Item 42245612

I don't understand what problem you're solving that puppeteer doesn't already solve.

huss97 • 2 months ago

We love Puppeteer and use it to power our API!

We don't compete with Puppeteer/Playwright/Selenium but we're focused on solving the problem of hosting Chromium browsers in the cloud.

The workflow jump we've seen ourselves and from customers is that it's pretty straightforward to build these scripts locally, but the moment you want to run them in prod, you now need to deal with a ton of overhead around packaging up to docker, resource management, scaling, etc. We want to make that trivial :)

4 replies

cranberryturkey • 2 months ago

I have never had any issues running puppeteer on a server, what problems are you solving that would arise?

1 reply

huss97 • 2 months ago

Yeah, that’s totally fair! Not everybody will. In our experience, the problems we solve are the creeping kind that develop over time and show themselves as maintenance costs.

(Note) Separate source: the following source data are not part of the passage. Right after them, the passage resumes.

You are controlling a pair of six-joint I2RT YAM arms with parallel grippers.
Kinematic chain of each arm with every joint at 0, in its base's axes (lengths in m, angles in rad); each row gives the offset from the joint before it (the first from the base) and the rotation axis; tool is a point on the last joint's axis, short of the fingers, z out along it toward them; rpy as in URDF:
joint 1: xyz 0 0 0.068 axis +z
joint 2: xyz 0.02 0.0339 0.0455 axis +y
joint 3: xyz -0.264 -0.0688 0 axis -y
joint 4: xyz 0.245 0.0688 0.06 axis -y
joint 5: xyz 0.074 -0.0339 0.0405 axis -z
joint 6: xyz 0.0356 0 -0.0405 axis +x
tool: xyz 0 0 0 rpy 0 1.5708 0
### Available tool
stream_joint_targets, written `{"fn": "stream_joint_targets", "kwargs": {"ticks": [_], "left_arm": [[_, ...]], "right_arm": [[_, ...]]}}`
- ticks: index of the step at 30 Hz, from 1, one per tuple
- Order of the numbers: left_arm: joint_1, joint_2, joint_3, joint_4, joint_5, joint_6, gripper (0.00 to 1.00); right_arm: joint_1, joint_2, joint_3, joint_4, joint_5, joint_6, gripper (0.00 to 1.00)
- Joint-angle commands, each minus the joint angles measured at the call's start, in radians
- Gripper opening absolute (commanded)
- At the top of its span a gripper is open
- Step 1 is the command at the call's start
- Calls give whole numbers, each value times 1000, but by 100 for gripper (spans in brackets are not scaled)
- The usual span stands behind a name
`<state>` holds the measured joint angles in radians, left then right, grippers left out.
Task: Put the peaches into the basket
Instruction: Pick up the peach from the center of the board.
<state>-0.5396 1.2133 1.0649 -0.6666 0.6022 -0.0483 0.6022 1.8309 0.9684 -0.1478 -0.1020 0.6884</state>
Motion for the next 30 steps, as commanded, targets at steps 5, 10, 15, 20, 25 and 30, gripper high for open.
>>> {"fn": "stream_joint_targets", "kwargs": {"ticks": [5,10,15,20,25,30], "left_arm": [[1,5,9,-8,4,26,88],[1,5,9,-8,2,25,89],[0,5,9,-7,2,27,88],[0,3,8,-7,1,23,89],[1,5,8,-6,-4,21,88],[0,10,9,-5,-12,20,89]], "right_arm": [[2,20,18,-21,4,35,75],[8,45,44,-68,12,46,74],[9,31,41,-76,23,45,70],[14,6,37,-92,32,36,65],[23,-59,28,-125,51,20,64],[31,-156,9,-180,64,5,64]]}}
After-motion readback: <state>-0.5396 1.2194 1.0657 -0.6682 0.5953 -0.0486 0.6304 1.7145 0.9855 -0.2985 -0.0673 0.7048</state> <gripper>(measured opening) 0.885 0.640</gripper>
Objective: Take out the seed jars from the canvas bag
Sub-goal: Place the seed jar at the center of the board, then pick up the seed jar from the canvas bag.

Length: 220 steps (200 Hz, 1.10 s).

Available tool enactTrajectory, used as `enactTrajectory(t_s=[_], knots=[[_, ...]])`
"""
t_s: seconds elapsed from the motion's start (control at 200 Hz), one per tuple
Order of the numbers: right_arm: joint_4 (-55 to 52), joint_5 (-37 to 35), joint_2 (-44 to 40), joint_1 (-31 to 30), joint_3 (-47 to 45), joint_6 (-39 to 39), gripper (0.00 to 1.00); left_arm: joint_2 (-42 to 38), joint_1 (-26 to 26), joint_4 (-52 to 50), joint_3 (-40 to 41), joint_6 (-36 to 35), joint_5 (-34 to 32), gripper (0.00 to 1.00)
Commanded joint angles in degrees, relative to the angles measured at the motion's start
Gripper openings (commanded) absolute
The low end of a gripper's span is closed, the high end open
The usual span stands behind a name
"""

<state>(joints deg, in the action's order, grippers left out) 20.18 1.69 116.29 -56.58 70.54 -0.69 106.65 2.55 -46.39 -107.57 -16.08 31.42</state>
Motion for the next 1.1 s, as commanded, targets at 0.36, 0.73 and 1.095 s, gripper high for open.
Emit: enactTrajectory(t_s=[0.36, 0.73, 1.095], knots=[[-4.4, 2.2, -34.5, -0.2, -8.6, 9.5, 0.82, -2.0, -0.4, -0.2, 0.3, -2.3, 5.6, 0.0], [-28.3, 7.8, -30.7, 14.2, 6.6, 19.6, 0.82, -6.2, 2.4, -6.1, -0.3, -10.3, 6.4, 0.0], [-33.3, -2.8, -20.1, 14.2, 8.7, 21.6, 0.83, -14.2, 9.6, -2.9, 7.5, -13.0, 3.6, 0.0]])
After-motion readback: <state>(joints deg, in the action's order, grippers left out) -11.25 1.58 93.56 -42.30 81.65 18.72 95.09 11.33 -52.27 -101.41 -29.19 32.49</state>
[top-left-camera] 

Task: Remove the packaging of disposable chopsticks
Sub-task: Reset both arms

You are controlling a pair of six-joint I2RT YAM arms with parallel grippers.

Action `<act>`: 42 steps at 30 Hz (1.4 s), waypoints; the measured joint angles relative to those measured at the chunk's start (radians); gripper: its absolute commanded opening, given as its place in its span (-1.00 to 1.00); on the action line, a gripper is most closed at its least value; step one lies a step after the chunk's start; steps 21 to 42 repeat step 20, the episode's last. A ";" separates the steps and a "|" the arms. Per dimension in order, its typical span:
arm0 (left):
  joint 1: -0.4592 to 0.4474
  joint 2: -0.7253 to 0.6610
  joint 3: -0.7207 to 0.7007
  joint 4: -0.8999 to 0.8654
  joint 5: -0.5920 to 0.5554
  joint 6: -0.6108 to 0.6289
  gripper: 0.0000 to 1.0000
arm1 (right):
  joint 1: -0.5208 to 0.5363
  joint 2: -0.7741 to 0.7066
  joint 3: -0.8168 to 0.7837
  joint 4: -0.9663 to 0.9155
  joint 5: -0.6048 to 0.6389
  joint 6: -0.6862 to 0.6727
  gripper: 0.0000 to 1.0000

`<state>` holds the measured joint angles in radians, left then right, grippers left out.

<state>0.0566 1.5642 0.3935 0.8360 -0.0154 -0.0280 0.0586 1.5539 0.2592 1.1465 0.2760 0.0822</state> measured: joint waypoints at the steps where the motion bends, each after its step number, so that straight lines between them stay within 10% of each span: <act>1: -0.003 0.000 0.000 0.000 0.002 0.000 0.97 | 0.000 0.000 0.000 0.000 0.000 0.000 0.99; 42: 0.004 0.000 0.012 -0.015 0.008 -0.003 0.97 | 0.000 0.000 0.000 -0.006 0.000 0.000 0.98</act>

Let’s say we want to add web automation to our app, and we've set up a single instance of Chrome hosted on a server somewhere that we connect to and drive with Puppeteer. Great, now we need to ensure incoming requests/sessions are managed properly (>1 active session). If we have a ton of active requests, this becomes annoying because now the resources on our server are being eaten up — so we would need to scale horizontally (or vertically) but now that comes with potential downtime and cold start issues. If we decide to keep this instance of Chrome running 24/7 then we need to bake in resource management to handle memory leaks and connection issues. If we don’t keep them alive, then this comes with significant cold start times (10s+).

Now, let’s say we want to support a real-time scraping use case that requires multiple browsers in parallel. At this point, we would need to use something like Kubernetes with warm pods or maybe lambdas/cloud run. But even those have their own set of challenges/costs. Managing Kubernetes can get complicated and expensive quickly, especially if you’re not already using it for your app. On the other hand, serverless options like Lambda or Cloud Run introduce latency issues (cold starts) and often don’t provide the flexibility you need for long-running sessions or custom configurations.

Then, beyond the infra, we'll probably need to build capabilities to not get stopped out by anti-bot measures like proxy mgmt, fingerprint rotation, captcha solving, etc.

Pretty quickly, as you grow, a small-scale project can turn into a pretty big maintenance project. Building parsers/agents/scripts is hard enough, so we're hoping to make the infra side as easy as possible.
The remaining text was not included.